### Task description
Nothing in the listing may be skipped; repeat it all exactly.

------------------------------------------------------------------------

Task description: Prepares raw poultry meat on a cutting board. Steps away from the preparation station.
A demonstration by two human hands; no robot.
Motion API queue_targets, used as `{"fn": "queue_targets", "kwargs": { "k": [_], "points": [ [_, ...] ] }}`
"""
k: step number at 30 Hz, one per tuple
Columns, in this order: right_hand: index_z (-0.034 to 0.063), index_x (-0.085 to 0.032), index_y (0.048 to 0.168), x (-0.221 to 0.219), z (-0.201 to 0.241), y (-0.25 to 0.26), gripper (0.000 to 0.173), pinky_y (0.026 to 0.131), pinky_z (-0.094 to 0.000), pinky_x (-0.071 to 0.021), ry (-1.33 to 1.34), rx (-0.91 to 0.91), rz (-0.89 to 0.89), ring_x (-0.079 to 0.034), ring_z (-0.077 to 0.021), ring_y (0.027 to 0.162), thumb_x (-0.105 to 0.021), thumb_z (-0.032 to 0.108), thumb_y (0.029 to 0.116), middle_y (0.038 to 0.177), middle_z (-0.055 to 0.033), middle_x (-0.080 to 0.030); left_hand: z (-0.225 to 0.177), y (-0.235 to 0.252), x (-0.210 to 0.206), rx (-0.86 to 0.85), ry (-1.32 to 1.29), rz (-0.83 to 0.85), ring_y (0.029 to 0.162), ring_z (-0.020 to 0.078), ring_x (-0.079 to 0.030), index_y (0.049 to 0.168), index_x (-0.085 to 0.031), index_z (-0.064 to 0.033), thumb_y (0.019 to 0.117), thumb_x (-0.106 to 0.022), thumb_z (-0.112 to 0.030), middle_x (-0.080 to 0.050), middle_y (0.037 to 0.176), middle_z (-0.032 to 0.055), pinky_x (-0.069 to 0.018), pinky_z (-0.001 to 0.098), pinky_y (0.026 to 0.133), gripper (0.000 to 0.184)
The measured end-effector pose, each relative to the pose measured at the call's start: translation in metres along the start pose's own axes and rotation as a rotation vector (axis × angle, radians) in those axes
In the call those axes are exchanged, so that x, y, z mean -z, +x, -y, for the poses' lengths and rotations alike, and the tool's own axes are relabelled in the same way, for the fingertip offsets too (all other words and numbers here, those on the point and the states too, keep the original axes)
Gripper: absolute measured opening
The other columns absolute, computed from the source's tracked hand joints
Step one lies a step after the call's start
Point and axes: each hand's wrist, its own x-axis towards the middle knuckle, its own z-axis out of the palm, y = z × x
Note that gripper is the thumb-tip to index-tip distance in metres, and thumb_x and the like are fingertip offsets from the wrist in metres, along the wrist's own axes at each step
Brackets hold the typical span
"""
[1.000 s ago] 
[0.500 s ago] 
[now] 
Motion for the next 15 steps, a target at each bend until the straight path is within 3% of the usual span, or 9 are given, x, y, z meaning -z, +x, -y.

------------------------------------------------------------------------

### Task solution
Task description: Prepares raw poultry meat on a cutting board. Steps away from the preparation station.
A demonstration by two human hands; no robot.
Motion API queue_targets, used as `{"fn": "queue_targets", "kwargs": { "k": [_], "points": [ [_, ...] ] }}`
"""
k: step number at 30 Hz, one per tuple
Columns, in this order: right_hand: index_z (-0.034 to 0.063), index_x (-0.085 to 0.032), index_y (0.048 to 0.168), x (-0.221 to 0.219), z (-0.201 to 0.241), y (-0.25 to 0.26), gripper (0.000 to 0.173), pinky_y (0.026 to 0.131), pinky_z (-0.094 to 0.000), pinky_x (-0.071 to 0.021), ry (-1.33 to 1.34), rx (-0.91 to 0.91), rz (-0.89 to 0.89), ring_x (-0.079 to 0.034), ring_z (-0.077 to 0.021), ring_y (0.027 to 0.162), thumb_x (-0.105 to 0.021), thumb_z (-0.032 to 0.108), thumb_y (0.029 to 0.116), middle_y (0.038 to 0.177), middle_z (-0.055 to 0.033), middle_x (-0.080 to 0.030); left_hand: z (-0.225 to 0.177), y (-0.235 to 0.252), x (-0.210 to 0.206), rx (-0.86 to 0.85), ry (-1.32 to 1.29), rz (-0.83 to 0.85), ring_y (0.029 to 0.162), ring_z (-0.020 to 0.078), ring_x (-0.079 to 0.030), index_y (0.049 to 0.168), index_x (-0.085 to 0.031), index_z (-0.064 to 0.033), thumb_y (0.019 to 0.117), thumb_x (-0.106 to 0.022), thumb_z (-0.112 to 0.030), middle_x (-0.080 to 0.050), middle_y (0.037 to 0.176), middle_z (-0.032 to 0.055), pinky_x (-0.069 to 0.018), pinky_z (-0.001 to 0.098), pinky_y (0.026 to 0.133), gripper (0.000 to 0.184)
The measured end-effector pose, each relative to the pose measured at the call's start: translation in metres along the start pose's own axes and rotation as a rotation vector (axis × angle, radians) in those axes
In the call those axes are exchanged, so that x, y, z mean -z, +x, -y, for the poses' lengths and rotations alike, and the tool's own axes are relabelled in the same way, for the fingertip offsets too (all other words and numbers here, those on the point and the states too, keep the original axes)
Gripper: absolute measured opening
The other columns absolute, computed from the source's tracked hand joints
Step one lies a step after the call's start
Point and axes: each hand's wrist, its own x-axis towards the middle knuckle, its own z-axis out of the palm, y = z × x
Note that gripper is the thumb-tip to index-tip distance in metres, and thumb_x and the like are fingertip offsets from the wrist in metres, along the wrist's own axes at each step
Brackets hold the typical span
"""
[1.000 s ago] 
[0.500 s ago] 
[now] 
Motion for the next 15 steps, a target at each bend until the straight path is within 3% of the usual span, or 9 are given, x, y, z meaning -z, +x, -y.

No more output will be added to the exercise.